Directions for this task:
Locate the line bearing "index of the" in the material below, then reproduce it and each following line up to and including the line bearing "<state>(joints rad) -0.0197".

Supplied material:
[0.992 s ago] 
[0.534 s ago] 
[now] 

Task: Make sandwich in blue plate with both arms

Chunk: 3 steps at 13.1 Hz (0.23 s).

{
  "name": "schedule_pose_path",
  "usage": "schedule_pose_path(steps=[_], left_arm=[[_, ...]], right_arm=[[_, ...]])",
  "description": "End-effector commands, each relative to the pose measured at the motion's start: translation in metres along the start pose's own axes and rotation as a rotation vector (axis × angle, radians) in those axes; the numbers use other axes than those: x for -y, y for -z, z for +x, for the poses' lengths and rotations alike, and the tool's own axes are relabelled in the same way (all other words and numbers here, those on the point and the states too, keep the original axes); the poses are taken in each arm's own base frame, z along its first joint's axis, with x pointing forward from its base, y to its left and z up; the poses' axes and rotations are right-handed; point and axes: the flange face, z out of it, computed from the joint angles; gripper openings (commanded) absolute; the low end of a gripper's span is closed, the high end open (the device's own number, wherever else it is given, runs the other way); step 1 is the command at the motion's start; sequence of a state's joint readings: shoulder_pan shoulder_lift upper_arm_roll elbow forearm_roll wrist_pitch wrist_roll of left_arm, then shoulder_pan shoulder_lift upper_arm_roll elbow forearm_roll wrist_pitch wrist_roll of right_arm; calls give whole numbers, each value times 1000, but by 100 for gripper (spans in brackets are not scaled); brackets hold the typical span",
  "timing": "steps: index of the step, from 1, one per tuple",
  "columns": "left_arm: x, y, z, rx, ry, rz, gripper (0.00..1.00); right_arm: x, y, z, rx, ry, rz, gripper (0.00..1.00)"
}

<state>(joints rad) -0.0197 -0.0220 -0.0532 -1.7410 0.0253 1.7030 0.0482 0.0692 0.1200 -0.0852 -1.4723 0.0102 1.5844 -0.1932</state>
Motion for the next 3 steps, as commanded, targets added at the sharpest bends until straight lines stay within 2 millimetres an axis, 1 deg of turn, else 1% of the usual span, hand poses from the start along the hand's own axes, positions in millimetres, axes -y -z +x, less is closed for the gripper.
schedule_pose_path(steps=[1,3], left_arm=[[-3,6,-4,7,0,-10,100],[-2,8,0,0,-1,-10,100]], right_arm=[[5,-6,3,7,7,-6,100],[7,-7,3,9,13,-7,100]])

The completed task:
  "timing": "steps: index of the step, from 1, one per tuple",
  "columns": "left_arm: x, y, z, rx, ry, rz, gripper (0.00..1.00); right_arm: x, y, z, rx, ry, rz, gripper (0.00..1.00)"
}

<state>(joints rad) -0.0197 -0.0220 -0.0532 -1.7410 0.0253 1.7030 0.0482 0.0692 0.1200 -0.0852 -1.4723 0.0102 1.5844 -0.1932</state>

For this exercise, nothing more remains to be done.